Items from a data source
···

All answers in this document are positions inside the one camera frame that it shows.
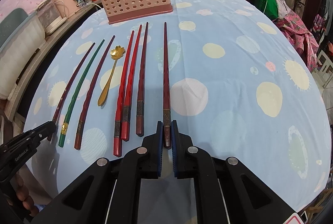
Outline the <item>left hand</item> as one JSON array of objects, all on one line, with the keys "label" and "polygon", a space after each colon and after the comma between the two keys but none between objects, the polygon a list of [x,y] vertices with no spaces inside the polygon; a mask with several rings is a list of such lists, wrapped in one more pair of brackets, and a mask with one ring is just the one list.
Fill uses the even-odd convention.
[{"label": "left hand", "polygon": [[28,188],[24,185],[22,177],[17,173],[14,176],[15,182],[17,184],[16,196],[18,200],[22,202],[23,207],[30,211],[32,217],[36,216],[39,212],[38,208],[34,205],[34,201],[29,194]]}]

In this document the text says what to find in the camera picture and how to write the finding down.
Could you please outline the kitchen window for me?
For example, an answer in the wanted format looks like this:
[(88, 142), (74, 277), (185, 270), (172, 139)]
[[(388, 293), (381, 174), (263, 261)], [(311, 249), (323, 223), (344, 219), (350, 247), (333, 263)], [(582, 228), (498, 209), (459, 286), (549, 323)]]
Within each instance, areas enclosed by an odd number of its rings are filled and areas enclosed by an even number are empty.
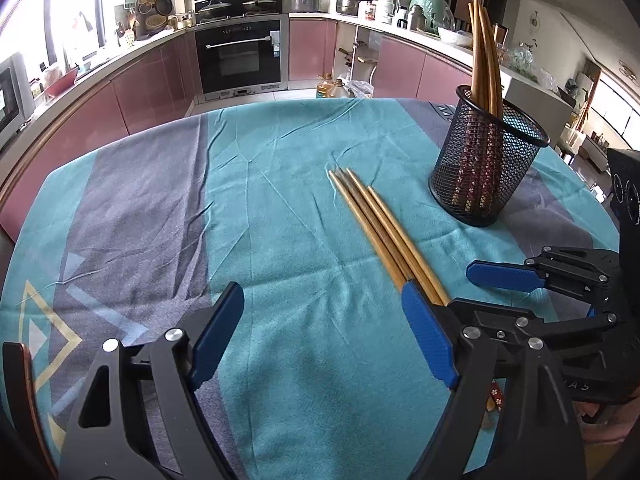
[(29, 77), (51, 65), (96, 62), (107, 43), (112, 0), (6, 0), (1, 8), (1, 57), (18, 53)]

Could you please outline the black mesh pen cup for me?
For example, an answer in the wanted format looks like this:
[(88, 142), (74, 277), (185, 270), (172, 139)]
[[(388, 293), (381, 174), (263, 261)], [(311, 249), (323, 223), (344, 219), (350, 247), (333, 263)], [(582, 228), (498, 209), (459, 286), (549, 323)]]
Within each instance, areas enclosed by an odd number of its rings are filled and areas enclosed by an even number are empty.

···

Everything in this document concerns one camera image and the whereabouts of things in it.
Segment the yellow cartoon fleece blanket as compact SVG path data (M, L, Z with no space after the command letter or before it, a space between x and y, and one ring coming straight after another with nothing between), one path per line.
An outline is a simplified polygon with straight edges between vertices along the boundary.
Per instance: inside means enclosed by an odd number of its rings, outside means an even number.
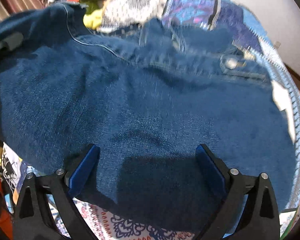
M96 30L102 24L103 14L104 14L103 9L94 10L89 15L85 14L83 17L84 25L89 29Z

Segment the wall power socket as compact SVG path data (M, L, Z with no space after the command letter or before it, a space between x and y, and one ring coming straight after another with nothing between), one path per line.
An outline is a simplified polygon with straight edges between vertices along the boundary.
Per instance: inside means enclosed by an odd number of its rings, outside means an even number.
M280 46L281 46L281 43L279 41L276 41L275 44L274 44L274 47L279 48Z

···

* _Activity_
An exact copy is needed of the entries above, starting at the line that holds "All answers in" and stopping at the line that holds "Outline the <item>left", both kept; pictures stay out.

* _Result of this task_
All answers in this document are positions inside the one camera frame that it shows.
Outline the <item>left hand</item> as one JSON array of objects, all on one line, with the keys "label" and "polygon", a space after each colon and after the comma between the two keys but none between objects, the polygon a list of [x,y] vertices with no spaces inside the polygon; a mask with several rings is a list of such lists, wrapped in one more pair of brackets, and a mask with one ring is just the one list.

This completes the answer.